On August 23, 2020, Blake was shot seven times by Kenosha, Wisconsin, police. The Black Lives Matter movement had been kicked into overdrive by the earlier killing of George Floyd, and Blake’s shooting, which left him paralyzed from the waist down, brought racial tensions to a boiling point.
In response to Blake’s shooting, the Milwaukee Bucks boycotted their playoff game with the Orlando Magic a few days later. This was a reckoning moment for the league, and during this time, it was truly unknown whether the season would continue or not.
Chris Paul was the National Basketball Players Association president from 2013-21, so he served an important role when civil unrest reached the bubble. In an interview with Spolitics podcast host Jemele Hill at the American Black Film Festival this past weekend, he described the uncertainty around that time.
“Very close,” Paul replied when asked how close the players were to not resuming the season. He was on the bus on the way to play the Rockets when news of the Bucks’ boycott spread, and his phone began to blow up. “I’m not now a player getting ready to play a game,” Paul recalled.

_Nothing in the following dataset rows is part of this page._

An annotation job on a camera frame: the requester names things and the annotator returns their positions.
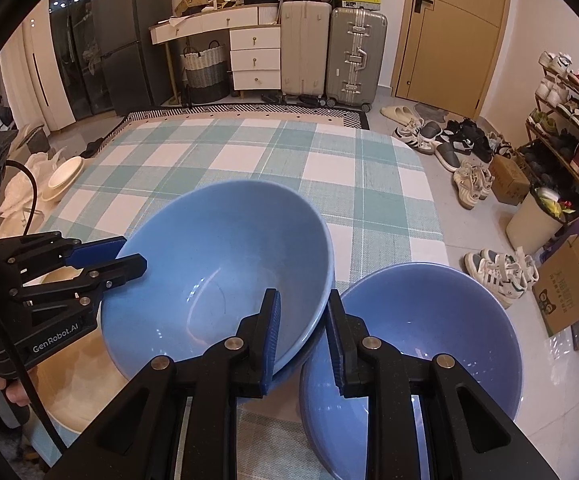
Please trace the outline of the woven laundry basket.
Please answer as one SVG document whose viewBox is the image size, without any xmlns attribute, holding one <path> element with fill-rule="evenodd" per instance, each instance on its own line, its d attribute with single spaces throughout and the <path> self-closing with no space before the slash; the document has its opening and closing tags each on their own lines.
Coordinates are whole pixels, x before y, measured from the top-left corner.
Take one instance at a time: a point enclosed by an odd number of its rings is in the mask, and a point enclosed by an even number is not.
<svg viewBox="0 0 579 480">
<path fill-rule="evenodd" d="M 187 44 L 181 54 L 184 81 L 192 104 L 222 100 L 230 93 L 228 52 L 218 40 L 204 50 Z"/>
</svg>

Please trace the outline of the dark grey refrigerator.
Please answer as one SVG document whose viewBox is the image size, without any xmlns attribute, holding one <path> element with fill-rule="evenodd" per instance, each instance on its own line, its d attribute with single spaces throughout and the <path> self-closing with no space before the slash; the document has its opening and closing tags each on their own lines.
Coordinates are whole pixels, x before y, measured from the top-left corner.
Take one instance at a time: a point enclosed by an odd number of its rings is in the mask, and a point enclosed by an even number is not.
<svg viewBox="0 0 579 480">
<path fill-rule="evenodd" d="M 171 0 L 91 0 L 96 42 L 114 111 L 159 107 L 172 92 L 166 49 L 151 28 L 172 13 Z"/>
</svg>

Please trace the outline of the tan wooden door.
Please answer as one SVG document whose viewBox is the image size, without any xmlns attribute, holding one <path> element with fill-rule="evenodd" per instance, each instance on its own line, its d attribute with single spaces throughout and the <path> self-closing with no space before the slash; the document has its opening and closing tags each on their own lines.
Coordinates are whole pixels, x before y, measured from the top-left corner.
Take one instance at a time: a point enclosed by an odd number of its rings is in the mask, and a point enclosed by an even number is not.
<svg viewBox="0 0 579 480">
<path fill-rule="evenodd" d="M 393 95 L 477 118 L 510 0 L 404 0 Z"/>
</svg>

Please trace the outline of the white small bowl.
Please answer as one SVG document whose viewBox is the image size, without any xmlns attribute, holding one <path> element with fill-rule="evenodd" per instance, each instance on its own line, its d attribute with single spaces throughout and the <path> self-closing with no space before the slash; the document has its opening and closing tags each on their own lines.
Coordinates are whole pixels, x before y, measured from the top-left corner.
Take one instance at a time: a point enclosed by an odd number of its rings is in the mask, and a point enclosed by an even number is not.
<svg viewBox="0 0 579 480">
<path fill-rule="evenodd" d="M 56 168 L 48 181 L 48 190 L 51 192 L 58 192 L 66 186 L 69 186 L 73 180 L 76 179 L 84 169 L 84 159 L 80 156 L 74 156 L 63 162 L 61 166 Z"/>
</svg>

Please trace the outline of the teal plaid tablecloth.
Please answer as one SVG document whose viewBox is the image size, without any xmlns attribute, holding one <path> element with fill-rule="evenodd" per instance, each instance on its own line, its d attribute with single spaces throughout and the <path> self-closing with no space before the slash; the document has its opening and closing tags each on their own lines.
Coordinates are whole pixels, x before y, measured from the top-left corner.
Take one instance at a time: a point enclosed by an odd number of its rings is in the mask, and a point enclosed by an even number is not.
<svg viewBox="0 0 579 480">
<path fill-rule="evenodd" d="M 127 126 L 90 162 L 43 226 L 66 237 L 129 236 L 179 195 L 204 185 L 254 179 L 305 196 L 329 226 L 336 287 L 394 263 L 448 263 L 433 195 L 419 155 L 384 133 L 271 119 L 164 119 Z M 95 332 L 76 352 L 76 373 L 94 372 L 75 388 L 63 366 L 39 371 L 50 408 L 77 415 L 84 427 L 125 385 Z M 295 373 L 267 399 L 239 412 L 239 479 L 333 479 L 308 444 L 298 415 Z M 80 431 L 54 422 L 70 445 Z"/>
</svg>

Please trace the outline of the shoe rack with shoes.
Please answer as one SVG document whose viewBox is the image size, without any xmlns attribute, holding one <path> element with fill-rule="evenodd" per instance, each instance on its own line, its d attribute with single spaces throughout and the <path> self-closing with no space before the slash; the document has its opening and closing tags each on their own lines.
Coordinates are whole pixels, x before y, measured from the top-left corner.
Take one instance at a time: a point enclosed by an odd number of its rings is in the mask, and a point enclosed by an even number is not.
<svg viewBox="0 0 579 480">
<path fill-rule="evenodd" d="M 579 68 L 566 53 L 539 55 L 542 77 L 525 119 L 528 142 L 517 150 L 530 180 L 579 195 Z"/>
</svg>

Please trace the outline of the patterned floor rug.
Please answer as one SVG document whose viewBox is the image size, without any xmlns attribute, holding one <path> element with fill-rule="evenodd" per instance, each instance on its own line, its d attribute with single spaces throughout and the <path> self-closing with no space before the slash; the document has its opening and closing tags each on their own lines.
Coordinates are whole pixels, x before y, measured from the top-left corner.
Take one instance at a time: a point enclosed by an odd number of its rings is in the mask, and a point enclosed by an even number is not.
<svg viewBox="0 0 579 480">
<path fill-rule="evenodd" d="M 348 110 L 345 107 L 310 107 L 297 104 L 268 104 L 268 103 L 217 103 L 209 105 L 195 105 L 190 107 L 174 106 L 152 108 L 131 112 L 122 118 L 122 121 L 106 136 L 90 142 L 80 153 L 83 158 L 93 158 L 110 144 L 116 136 L 132 124 L 147 125 L 171 122 L 171 120 L 192 119 L 262 119 L 287 120 L 288 122 L 314 122 L 335 126 L 369 130 L 369 118 L 362 110 Z"/>
</svg>

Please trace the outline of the cardboard box with cat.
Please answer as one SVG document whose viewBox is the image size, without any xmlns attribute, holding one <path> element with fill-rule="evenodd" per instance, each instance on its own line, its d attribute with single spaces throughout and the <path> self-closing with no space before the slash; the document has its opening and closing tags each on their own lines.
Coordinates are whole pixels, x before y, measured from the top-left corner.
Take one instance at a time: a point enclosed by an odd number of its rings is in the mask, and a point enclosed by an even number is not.
<svg viewBox="0 0 579 480">
<path fill-rule="evenodd" d="M 541 264 L 532 292 L 549 336 L 579 322 L 579 235 Z"/>
</svg>

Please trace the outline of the white trash bin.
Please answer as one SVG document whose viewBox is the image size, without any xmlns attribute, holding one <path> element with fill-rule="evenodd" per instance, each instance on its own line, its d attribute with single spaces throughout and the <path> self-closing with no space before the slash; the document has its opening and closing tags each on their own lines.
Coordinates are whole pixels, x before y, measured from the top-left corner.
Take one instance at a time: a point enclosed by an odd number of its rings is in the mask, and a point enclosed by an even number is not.
<svg viewBox="0 0 579 480">
<path fill-rule="evenodd" d="M 566 223 L 559 193 L 539 186 L 529 191 L 505 232 L 513 249 L 521 248 L 525 254 L 534 254 Z"/>
</svg>

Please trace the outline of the cream bowl under white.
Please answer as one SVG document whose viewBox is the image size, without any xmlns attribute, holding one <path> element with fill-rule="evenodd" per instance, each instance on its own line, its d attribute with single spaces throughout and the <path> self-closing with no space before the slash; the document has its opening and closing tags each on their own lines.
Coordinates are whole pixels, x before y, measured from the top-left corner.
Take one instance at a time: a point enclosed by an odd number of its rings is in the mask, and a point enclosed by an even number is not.
<svg viewBox="0 0 579 480">
<path fill-rule="evenodd" d="M 46 203 L 53 203 L 60 200 L 69 187 L 75 183 L 79 175 L 84 170 L 84 159 L 74 156 L 63 162 L 56 168 L 50 177 L 47 187 L 41 193 L 41 200 Z"/>
</svg>

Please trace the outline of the white vanity desk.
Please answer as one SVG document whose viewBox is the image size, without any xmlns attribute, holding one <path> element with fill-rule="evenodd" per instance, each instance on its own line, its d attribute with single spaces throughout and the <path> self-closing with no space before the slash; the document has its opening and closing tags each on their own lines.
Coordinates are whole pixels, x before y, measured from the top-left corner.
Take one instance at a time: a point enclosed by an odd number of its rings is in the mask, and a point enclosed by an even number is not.
<svg viewBox="0 0 579 480">
<path fill-rule="evenodd" d="M 281 26 L 277 3 L 232 6 L 184 18 L 168 18 L 150 28 L 152 44 L 214 32 L 229 33 L 235 91 L 281 89 Z"/>
</svg>

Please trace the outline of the beige suitcase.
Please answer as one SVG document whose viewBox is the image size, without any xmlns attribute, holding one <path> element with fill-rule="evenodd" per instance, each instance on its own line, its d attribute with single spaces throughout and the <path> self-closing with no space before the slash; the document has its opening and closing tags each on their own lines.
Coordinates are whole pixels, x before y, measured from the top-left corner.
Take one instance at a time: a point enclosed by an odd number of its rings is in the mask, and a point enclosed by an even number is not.
<svg viewBox="0 0 579 480">
<path fill-rule="evenodd" d="M 281 4 L 281 90 L 320 100 L 325 91 L 332 6 L 318 1 Z"/>
</svg>

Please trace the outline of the small brown cardboard box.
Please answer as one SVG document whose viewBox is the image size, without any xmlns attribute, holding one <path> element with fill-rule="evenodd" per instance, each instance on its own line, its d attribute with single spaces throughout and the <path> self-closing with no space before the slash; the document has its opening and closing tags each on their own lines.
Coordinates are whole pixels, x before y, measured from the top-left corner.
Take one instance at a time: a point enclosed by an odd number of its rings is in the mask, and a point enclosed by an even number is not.
<svg viewBox="0 0 579 480">
<path fill-rule="evenodd" d="M 529 193 L 530 182 L 512 159 L 495 155 L 489 170 L 493 175 L 492 192 L 500 203 L 517 206 Z"/>
</svg>

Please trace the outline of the large cream plate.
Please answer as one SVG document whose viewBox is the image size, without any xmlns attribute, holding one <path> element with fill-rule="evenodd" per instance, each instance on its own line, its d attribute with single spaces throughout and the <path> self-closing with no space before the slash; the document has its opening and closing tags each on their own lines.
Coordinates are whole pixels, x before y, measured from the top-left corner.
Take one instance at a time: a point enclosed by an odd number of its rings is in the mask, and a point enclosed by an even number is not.
<svg viewBox="0 0 579 480">
<path fill-rule="evenodd" d="M 37 367 L 37 391 L 50 416 L 80 434 L 127 385 L 99 328 Z"/>
</svg>

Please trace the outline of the white sneaker pair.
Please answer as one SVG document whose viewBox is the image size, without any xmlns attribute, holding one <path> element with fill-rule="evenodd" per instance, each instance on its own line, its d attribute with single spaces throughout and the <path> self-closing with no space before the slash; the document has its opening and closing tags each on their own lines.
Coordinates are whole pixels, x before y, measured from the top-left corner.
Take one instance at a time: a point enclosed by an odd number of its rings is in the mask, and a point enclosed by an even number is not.
<svg viewBox="0 0 579 480">
<path fill-rule="evenodd" d="M 492 249 L 468 252 L 463 257 L 463 266 L 467 274 L 489 290 L 504 309 L 539 281 L 535 260 L 521 246 L 511 254 Z"/>
</svg>

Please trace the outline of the silver suitcase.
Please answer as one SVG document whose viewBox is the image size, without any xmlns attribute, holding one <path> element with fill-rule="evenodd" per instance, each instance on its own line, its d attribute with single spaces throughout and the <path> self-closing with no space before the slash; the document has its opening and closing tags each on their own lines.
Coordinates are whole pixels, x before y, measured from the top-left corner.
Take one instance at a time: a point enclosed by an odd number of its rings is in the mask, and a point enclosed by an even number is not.
<svg viewBox="0 0 579 480">
<path fill-rule="evenodd" d="M 368 112 L 376 96 L 386 44 L 384 14 L 336 8 L 329 28 L 326 106 L 344 105 Z"/>
</svg>

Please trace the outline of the white plastic bag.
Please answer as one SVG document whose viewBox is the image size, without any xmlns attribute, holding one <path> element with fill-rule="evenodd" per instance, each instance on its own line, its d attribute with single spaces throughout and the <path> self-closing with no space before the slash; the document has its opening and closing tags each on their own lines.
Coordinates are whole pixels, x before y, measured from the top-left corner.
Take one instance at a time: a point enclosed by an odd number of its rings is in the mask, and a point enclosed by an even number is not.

“My phone rung, and it’s Damian Lillard. ‘Yo C, what we doin’?’ [LeBron James] called. Adam Silver called. So now I gotta figure out and navigate what we’re gonna do. We canceled that game. Now I have to call the lady that was running the property for us and get 100-something chairs put in a ballroom so that we can meet and talk about what we’re gonna do.”
Paul also spoke to Jacob Blake’s dad, and after a long and contentious meeting, the decision was eventually made that the season would continue.
In November of 2020, just a few months after that meeting, the NBA and NBPA established the National Basketball Social Justice Coalition, an initiative undertaken with the goal of educating and advocating for meaningful reform. Every team took an active part in the 2020 election, with many lending their arenas as polling sites to encourage higher turnout.
NBA players have continued to use their platform in the years since to advocate for a better world, both collectively and through their individual foundations and charitable works.